When the work wins, it was us wot done it; when it doesn’t, it’s because

the client’s a bastard and the product’s crap. I happen to love my

clients. One of my clients also happened to pick up this year’s only

gold pencil. And for a product, no less. Whatever next ...



Elitism and judging. Now you’re talking. The thing that bugs me most

about the entire D&AD enterprise is the way that advertising creatives

seem to take a perverse pleasure in NOT awarding their peers. (Keeps the

standard up, don’t you know?) How very British. And now, since a change

of rules, the system itself supports this mean-spiritedness. Let me

explain.



A few years ago, a creative team would write a TV script, pick a

director to shoot it, an editor to edit it, and sound designer to make

some noise.



If the resulting ad then won at D&AD for, let’s say, direction, the

team, as well as the relevant craftsperson, picked up a pencil. Quite

right too. Without the original script and the ongoing input of the

creative team, no bugger would’ve won anything. Creative teams have

built entire careers on the strength of pencils won ’with the third

person’.



Not any more they won’t. Now we have divisionism. This means that the

director alone takes the bauble while the parents of the idea sit in

startled silence on the sidelines. (I know, I sat next to them.)

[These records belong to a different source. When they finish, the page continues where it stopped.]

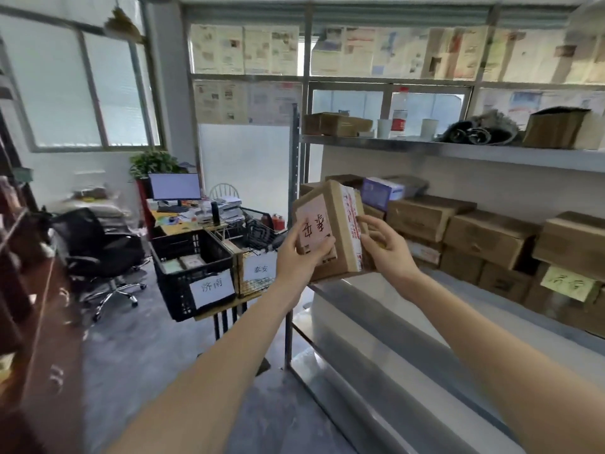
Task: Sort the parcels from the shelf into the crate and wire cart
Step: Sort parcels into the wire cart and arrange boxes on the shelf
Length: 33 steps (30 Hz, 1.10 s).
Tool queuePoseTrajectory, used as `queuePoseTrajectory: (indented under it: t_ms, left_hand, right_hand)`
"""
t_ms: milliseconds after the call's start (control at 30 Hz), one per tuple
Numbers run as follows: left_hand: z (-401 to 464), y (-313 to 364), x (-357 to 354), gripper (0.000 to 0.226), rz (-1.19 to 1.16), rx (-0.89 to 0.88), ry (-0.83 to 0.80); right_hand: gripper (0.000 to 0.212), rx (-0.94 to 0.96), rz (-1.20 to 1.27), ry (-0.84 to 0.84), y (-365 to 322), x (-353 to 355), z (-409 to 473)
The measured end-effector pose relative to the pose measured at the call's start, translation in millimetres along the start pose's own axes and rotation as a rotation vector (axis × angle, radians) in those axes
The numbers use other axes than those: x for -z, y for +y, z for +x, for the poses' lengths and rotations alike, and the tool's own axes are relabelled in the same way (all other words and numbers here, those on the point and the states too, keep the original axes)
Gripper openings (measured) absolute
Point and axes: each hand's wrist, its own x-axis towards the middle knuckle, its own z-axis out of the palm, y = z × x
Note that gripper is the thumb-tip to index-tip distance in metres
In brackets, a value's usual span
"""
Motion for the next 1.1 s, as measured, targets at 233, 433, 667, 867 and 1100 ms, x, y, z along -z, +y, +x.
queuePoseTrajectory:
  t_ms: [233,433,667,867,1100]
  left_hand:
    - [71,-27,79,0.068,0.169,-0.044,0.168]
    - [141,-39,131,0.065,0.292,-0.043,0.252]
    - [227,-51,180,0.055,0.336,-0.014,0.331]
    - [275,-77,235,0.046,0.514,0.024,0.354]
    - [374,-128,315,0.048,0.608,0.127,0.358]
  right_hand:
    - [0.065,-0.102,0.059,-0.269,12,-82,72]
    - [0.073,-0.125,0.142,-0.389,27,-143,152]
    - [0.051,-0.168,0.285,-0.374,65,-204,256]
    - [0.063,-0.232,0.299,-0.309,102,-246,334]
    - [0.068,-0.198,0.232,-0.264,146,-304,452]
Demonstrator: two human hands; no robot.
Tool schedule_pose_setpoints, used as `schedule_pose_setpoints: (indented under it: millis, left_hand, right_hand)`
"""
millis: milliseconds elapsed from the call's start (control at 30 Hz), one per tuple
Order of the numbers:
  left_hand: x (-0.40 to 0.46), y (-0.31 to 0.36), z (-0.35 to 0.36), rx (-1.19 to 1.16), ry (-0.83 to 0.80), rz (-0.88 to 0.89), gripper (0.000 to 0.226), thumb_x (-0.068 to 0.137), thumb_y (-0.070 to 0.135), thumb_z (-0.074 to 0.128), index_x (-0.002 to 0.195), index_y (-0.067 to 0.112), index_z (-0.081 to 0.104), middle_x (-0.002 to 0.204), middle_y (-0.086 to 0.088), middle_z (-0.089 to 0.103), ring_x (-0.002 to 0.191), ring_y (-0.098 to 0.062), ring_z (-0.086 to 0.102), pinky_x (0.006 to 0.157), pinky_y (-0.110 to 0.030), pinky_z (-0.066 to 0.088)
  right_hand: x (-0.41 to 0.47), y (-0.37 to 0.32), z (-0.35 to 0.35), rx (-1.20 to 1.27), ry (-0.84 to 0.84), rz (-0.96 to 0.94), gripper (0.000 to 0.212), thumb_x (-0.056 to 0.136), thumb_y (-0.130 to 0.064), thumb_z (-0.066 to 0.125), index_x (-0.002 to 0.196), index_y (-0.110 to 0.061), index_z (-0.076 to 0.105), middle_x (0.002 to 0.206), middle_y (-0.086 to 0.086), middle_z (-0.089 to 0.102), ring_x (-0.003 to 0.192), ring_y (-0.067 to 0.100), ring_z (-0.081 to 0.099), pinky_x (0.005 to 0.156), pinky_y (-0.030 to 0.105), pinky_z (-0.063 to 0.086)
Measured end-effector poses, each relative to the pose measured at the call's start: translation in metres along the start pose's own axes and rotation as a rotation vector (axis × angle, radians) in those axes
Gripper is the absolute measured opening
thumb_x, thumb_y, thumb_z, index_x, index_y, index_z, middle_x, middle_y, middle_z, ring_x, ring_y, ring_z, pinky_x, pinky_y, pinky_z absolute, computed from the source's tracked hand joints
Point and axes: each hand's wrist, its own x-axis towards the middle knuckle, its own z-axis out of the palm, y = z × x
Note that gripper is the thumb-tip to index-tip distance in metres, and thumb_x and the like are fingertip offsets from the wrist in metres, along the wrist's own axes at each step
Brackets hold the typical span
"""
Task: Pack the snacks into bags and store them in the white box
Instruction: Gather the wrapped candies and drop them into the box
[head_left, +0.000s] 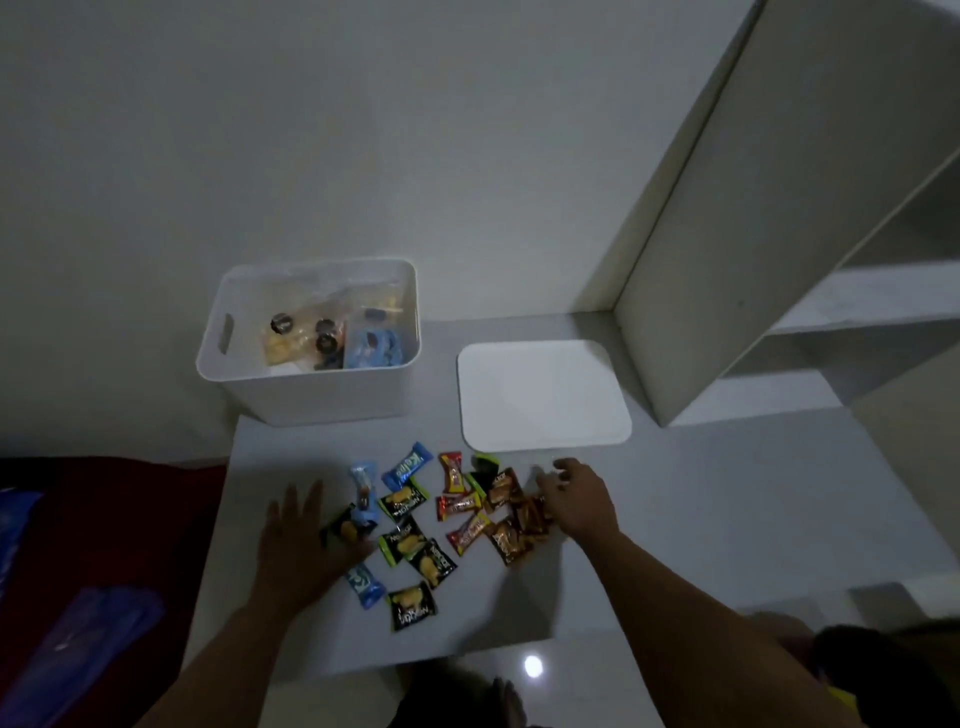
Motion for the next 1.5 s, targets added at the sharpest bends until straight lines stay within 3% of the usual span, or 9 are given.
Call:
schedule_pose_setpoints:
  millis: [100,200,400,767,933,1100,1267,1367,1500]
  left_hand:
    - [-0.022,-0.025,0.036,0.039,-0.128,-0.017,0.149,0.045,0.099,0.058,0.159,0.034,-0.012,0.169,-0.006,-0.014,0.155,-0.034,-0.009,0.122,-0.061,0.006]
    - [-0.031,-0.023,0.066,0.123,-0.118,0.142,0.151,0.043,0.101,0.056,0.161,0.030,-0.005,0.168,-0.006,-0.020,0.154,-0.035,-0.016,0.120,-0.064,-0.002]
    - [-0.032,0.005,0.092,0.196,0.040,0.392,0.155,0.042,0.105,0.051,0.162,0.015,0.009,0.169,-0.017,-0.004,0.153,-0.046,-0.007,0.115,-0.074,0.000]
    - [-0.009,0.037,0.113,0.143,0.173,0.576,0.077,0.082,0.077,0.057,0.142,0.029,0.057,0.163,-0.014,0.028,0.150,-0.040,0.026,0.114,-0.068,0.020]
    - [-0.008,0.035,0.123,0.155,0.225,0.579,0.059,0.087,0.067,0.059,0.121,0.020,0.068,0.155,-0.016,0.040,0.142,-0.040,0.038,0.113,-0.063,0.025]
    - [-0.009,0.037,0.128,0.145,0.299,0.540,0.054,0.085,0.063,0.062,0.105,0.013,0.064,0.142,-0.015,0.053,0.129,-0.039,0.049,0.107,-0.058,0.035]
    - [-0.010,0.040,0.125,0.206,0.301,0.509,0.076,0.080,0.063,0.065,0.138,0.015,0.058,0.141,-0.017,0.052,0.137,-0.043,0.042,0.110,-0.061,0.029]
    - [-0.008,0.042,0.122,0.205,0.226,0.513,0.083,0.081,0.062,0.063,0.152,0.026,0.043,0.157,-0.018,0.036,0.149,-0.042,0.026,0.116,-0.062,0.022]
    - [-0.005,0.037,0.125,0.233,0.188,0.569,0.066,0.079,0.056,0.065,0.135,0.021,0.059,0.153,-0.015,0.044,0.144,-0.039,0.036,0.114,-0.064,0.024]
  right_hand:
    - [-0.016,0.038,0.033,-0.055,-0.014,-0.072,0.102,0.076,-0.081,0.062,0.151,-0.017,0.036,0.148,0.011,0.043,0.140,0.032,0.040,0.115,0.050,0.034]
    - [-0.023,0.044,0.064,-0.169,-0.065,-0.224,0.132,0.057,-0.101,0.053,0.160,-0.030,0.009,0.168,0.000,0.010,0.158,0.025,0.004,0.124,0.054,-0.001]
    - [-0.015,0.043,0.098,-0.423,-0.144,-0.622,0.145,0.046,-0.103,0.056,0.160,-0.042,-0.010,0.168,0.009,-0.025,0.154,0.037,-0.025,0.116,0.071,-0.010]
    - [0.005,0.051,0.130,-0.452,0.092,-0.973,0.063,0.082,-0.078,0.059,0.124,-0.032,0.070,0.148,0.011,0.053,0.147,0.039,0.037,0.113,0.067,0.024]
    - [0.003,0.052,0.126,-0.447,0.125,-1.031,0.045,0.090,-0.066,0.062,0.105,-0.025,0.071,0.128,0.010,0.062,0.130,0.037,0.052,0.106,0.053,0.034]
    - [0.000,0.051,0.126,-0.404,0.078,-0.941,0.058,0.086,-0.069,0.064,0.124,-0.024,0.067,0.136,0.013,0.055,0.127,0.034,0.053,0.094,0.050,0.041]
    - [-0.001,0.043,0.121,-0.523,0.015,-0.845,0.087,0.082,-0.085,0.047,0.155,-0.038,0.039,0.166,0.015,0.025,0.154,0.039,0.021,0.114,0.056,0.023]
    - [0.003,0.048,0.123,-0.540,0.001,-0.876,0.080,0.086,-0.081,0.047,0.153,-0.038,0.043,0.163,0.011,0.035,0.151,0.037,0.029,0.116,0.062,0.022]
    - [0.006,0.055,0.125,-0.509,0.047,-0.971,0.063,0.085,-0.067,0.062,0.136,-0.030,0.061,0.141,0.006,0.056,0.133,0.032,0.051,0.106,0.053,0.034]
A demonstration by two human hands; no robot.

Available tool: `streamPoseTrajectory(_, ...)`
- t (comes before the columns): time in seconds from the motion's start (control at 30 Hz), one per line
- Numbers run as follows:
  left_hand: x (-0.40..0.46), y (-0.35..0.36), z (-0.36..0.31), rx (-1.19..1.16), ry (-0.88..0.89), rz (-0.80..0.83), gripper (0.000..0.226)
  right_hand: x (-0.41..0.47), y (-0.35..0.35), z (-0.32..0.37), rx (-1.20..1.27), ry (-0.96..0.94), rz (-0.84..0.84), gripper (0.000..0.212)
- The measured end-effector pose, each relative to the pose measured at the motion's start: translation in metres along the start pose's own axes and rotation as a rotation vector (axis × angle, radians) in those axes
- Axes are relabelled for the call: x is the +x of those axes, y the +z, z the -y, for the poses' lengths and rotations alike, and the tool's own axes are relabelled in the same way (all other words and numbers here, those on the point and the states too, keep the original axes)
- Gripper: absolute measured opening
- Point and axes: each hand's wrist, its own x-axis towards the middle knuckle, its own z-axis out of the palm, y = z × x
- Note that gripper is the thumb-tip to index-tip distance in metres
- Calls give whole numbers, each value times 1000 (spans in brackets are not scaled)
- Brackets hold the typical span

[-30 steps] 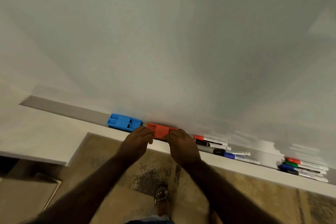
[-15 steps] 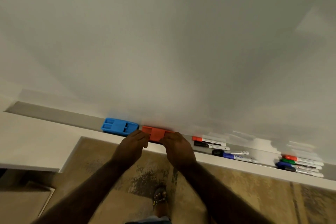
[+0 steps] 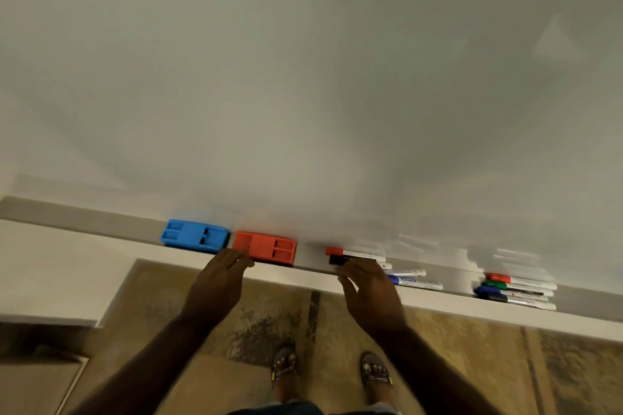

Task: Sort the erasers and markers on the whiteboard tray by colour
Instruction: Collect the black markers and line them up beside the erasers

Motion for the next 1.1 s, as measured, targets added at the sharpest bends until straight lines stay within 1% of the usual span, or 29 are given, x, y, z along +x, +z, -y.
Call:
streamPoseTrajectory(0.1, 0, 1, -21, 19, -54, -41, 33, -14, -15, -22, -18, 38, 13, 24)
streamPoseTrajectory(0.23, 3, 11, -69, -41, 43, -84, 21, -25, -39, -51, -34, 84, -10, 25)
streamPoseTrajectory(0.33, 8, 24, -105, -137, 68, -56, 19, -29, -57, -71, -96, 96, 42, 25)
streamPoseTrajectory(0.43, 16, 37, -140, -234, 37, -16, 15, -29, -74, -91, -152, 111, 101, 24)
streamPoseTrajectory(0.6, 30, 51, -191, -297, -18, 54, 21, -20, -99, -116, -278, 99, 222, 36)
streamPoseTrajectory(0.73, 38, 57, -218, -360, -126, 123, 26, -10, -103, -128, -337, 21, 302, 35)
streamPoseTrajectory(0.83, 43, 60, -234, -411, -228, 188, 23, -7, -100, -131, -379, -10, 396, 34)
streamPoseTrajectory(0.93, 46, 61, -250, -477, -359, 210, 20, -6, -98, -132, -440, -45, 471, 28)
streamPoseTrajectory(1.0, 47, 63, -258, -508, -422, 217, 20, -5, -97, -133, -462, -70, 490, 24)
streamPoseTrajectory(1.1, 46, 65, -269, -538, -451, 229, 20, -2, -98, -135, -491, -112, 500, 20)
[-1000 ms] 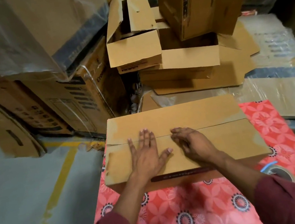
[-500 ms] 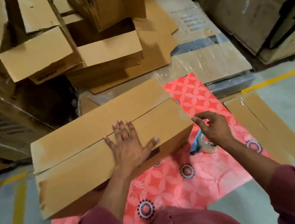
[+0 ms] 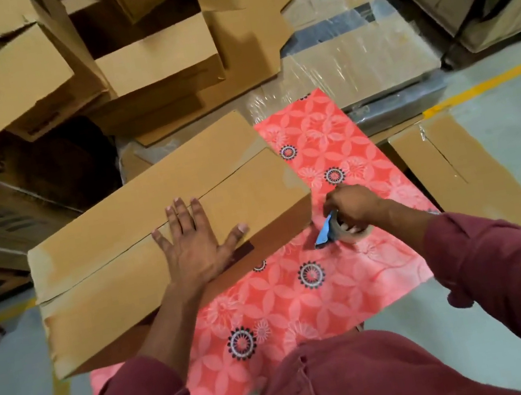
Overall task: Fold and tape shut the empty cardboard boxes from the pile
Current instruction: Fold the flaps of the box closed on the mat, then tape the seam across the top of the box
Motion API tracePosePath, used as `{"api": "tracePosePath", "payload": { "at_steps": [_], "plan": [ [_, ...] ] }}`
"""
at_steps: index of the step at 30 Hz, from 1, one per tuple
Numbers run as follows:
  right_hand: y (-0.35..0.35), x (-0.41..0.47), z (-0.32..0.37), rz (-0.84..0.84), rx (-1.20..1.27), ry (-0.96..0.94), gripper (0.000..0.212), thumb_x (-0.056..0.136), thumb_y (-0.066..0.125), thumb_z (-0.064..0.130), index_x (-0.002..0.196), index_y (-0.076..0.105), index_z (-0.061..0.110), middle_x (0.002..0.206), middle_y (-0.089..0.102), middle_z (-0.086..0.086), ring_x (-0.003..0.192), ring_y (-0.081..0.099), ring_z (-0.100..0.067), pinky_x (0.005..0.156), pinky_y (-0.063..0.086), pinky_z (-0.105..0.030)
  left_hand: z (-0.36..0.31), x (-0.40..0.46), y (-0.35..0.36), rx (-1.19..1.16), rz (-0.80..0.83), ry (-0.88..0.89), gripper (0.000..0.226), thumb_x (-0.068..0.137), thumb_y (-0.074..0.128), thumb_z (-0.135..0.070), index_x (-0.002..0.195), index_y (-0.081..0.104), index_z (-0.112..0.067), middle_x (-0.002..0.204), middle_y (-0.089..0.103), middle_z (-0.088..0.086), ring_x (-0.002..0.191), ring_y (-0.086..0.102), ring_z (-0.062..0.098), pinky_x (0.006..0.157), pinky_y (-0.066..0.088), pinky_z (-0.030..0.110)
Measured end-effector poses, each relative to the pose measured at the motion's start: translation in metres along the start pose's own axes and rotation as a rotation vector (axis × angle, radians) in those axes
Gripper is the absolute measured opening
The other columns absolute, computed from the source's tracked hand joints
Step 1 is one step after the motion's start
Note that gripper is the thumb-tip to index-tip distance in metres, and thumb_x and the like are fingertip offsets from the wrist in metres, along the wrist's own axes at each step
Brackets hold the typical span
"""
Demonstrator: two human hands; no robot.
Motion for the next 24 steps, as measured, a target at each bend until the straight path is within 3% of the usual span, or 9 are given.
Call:
{"api": "tracePosePath", "payload": {
  "at_steps": [6, 8, 11, 15, 17, 19, 20, 22, 24],
  "plan": [
    [-0.021, -0.032, 0.013, 0.008, 0.197, -0.134, 0.041, 0.068, 0.062, 0.024, 0.108, 0.072, 0.021, 0.107, 0.071, -0.003, 0.096, 0.067, -0.031, 0.070, 0.053, -0.040, -0.028, -0.001, 0.006, 0.012, 0.006, -0.020, 0.124, 0.078, 0.007, -0.102, 0.166, -0.008, -0.016, 0.172, -0.019, 0.013, 0.159, -0.017, 0.031, 0.121, -0.009, 0.070],
    [-0.035, -0.051, 0.022, -0.016, 0.305, -0.228, 0.030, 0.070, 0.064, 0.025, 0.099, 0.072, 0.024, 0.099, 0.069, 0.005, 0.090, 0.066, -0.024, 0.070, 0.052, -0.040, -0.043, -0.001, 0.009, 0.007, 0.007, -0.021, 0.124, 0.078, 0.007, -0.102, 0.166, -0.009, -0.016, 0.172, -0.019, 0.013, 0.159, -0.018, 0.031, 0.121, -0.010, 0.070],
    [-0.071, -0.080, 0.044, -0.045, 0.471, -0.353, 0.020, 0.078, 0.063, 0.029, 0.098, 0.067, 0.030, 0.093, 0.066, 0.019, 0.085, 0.064, -0.007, 0.070, 0.050, -0.033, -0.067, -0.009, 0.012, 0.019, 0.010, -0.014, 0.122, 0.079, 0.008, -0.101, 0.166, -0.007, -0.015, 0.172, -0.018, 0.014, 0.159, -0.017, 0.030, 0.121, -0.007, 0.072],
    [-0.120, -0.083, 0.073, -0.041, 0.520, -0.425, 0.020, 0.089, 0.069, 0.018, 0.099, 0.056, 0.029, 0.074, 0.065, 0.018, 0.068, 0.059, -0.006, 0.058, 0.041, -0.023, -0.083, -0.013, 0.011, 0.051, 0.051, 0.028, 0.122, 0.073, 0.001, -0.093, 0.165, -0.009, -0.014, 0.171, -0.020, 0.015, 0.159, -0.017, 0.033, 0.119, -0.005, 0.072],
    [-0.141, -0.076, 0.091, -0.050, 0.554, -0.474, 0.021, 0.091, 0.070, 0.016, 0.099, 0.054, 0.027, 0.076, 0.063, 0.020, 0.069, 0.056, -0.004, 0.059, 0.037, -0.019, -0.079, -0.015, 0.027, -0.072, 0.130, -0.012, 0.116, 0.071, 0.006, -0.087, 0.166, -0.009, -0.022, 0.174, -0.011, 0.012, 0.161, -0.005, 0.032, 0.121, 0.004, 0.070],
    [-0.159, -0.068, 0.112, -0.062, 0.631, -0.527, 0.019, 0.092, 0.068, 0.014, 0.102, 0.054, 0.023, 0.083, 0.065, 0.014, 0.073, 0.057, -0.003, 0.064, 0.041, -0.021, -0.071, -0.027, 0.030, -0.454, 0.174, -0.116, 0.109, 0.079, 0.049, -0.078, 0.166, 0.003, -0.031, 0.171, 0.022, 0.010, 0.155, 0.031, 0.029, 0.124, 0.028, 0.056],
    [-0.166, -0.063, 0.124, -0.061, 0.672, -0.551, 0.019, 0.092, 0.065, 0.014, 0.104, 0.052, 0.021, 0.086, 0.066, 0.010, 0.075, 0.059, -0.004, 0.066, 0.044, -0.025, -0.063, -0.032, 0.034, -0.543, 0.180, -0.127, 0.103, 0.082, 0.065, -0.055, 0.166, 0.013, -0.023, 0.165, 0.035, 0.014, 0.148, 0.042, 0.030, 0.122, 0.035, 0.051],
    [-0.177, -0.052, 0.149, -0.070, 0.715, -0.594, 0.021, 0.096, 0.062, 0.016, 0.109, 0.047, 0.022, 0.089, 0.064, 0.002, 0.077, 0.060, -0.011, 0.069, 0.049, -0.037, -0.042, -0.038, 0.022, -0.454, 0.056, -0.002, 0.085, 0.081, 0.065, -0.049, 0.153, 0.045, -0.007, 0.151, 0.050, 0.021, 0.141, 0.049, 0.036, 0.120, 0.029, 0.064],
    [-0.184, -0.039, 0.175, -0.099, 0.710, -0.627, 0.026, 0.101, 0.061, 0.020, 0.114, 0.040, 0.027, 0.091, 0.062, -0.002, 0.077, 0.061, -0.017, 0.072, 0.051, -0.043, -0.012, -0.043, 0.001, -0.172, -0.028, 0.164, 0.092, 0.082, 0.032, -0.075, 0.155, 0.046, -0.019, 0.163, 0.039, 0.014, 0.151, 0.035, 0.032, 0.117, 0.010, 0.078]
  ]
}}
Point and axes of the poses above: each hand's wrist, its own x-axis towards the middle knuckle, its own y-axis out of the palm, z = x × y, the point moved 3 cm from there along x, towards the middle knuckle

Imagine the fun we could have imposing this ruling retrospectively on a

few people’s careers. Hand back a pencil? There’s more hope of Slobodan

Milosevic giving Kosovo back to the Albanians.



God knows, it’s hard enough to do great work. Some might say it’s also

getting harder to sell it. All we bloody need is to see that

increasingly rare achievement forced through a sieve of

institutionalised jealousy. Doling out a few more pointy lumps of wood

for the same winning advert is not a lowering of standards. However, it

seems to me that a lot of London creatives would rather see a pencil go

to the bloke who made the bacon butties on the shoot than acknowledge

and reward one of their own.



Far from encouraging folks to fly higher, this is downright discouraging

and I believe it will be damaging to D&AD in the long run. I was

fascinated by the result of a People’s Jury vote on CampaignLive last

week. In answer to the stark question ’Do the D&AD awards matter?’, 56

per cent said no. Something’s wrong somewhere. Shouldn’t we be aiming

for (nay, expecting) a 90 per cent yes? If not, why not?



No form of judging can be perfect. But it shouldn’t be elitist, either.

With Sony PlayStation’s ’double life’, Ed Morris and James Sinclair

created perfection. Yet on the night, they were robbed of their personal

reward for this achievement by jealousy draped in elitism. If perfection

is from Mars, then elitism is a product of Uranus. I await my fatwah.

Peace.



Trevor Beattie is the creative director of TBWA GGT Simons Palmer.